Task description
Go through the lines below and copy any that hold the string "gripper".

***** Exercise materials *****

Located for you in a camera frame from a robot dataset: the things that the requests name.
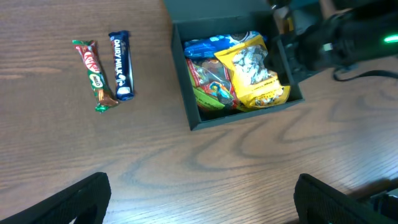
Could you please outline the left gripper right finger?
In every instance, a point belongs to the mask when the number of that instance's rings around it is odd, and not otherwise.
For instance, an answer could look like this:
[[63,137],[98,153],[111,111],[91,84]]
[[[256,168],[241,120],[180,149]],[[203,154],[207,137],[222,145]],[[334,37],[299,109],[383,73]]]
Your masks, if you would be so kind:
[[300,174],[294,204],[304,224],[397,224],[397,180],[378,180],[346,195],[309,174]]

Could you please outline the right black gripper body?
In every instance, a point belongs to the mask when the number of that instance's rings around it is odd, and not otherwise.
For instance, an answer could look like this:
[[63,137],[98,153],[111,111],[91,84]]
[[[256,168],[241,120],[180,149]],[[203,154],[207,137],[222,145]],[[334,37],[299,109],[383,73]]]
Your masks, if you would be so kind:
[[299,61],[297,49],[294,35],[281,34],[269,41],[269,69],[277,73],[281,84],[298,84],[317,74]]

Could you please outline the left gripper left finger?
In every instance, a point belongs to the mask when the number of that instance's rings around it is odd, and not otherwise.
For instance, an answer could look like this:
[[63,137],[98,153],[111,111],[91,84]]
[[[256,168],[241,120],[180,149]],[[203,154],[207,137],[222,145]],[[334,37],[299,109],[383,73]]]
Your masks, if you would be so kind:
[[111,197],[106,173],[97,172],[1,224],[102,224]]

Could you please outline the yellow Hacks candy bag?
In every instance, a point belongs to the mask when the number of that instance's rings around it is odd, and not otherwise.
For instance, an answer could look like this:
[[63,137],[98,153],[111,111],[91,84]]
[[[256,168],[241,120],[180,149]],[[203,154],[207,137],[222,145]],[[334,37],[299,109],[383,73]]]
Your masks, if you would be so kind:
[[236,97],[245,110],[269,108],[287,101],[290,86],[281,85],[278,74],[265,64],[270,56],[261,35],[215,56],[228,69]]

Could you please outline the green Haribo gummy bag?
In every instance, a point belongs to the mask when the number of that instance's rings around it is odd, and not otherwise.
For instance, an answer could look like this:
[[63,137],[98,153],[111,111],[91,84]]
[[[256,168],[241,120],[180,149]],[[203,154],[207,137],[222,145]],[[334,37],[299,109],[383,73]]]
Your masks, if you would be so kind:
[[238,106],[228,69],[216,58],[186,59],[198,107],[204,111],[234,110]]

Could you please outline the blue Oreo cookie pack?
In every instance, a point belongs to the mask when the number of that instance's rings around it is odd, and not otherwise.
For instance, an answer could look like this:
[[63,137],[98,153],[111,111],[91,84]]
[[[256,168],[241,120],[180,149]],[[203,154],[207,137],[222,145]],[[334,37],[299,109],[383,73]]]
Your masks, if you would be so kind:
[[214,58],[215,53],[261,36],[266,42],[267,37],[257,31],[239,34],[221,34],[204,39],[193,39],[183,43],[184,56],[190,59]]

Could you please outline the green red KitKat Milo bar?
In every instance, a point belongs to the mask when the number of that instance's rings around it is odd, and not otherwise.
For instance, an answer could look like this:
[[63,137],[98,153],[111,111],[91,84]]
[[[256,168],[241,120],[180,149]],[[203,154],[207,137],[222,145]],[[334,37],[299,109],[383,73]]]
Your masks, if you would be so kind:
[[95,110],[104,113],[116,107],[119,102],[115,99],[100,63],[95,40],[72,40],[74,48],[79,52],[90,80],[91,89],[96,99]]

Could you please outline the dark green box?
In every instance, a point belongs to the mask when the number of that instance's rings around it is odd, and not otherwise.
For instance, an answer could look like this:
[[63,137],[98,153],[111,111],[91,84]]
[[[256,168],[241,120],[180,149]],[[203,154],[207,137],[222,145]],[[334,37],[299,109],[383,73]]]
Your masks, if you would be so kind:
[[[164,4],[172,20],[172,56],[192,131],[282,111],[304,100],[299,84],[294,81],[289,70],[273,12],[264,1],[168,0]],[[268,38],[267,47],[271,50],[271,65],[277,70],[282,83],[291,87],[286,103],[247,113],[220,111],[205,115],[199,111],[195,100],[182,43],[217,34],[238,34],[252,30]]]

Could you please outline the blue Dairy Milk bar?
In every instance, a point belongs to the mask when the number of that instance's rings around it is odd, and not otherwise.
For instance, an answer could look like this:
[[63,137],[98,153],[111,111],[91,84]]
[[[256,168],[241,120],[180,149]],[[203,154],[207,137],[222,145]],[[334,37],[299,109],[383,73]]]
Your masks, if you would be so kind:
[[121,30],[109,33],[113,48],[116,98],[127,101],[134,98],[134,78],[131,63],[129,32]]

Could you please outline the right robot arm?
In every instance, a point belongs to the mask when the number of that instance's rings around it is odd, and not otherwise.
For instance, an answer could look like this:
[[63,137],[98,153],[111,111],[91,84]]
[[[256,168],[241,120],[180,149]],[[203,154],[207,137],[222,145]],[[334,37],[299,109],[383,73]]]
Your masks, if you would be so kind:
[[397,55],[397,1],[352,1],[346,12],[299,32],[303,16],[285,16],[289,31],[282,36],[282,56],[295,82],[328,68],[333,79],[363,61]]

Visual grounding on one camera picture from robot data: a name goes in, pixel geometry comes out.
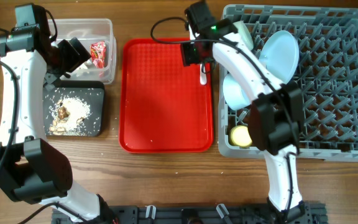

*****

Solved problem
Could you please outline the left gripper right finger?
Could you please outline the right black gripper body?
Could you please outline the left gripper left finger?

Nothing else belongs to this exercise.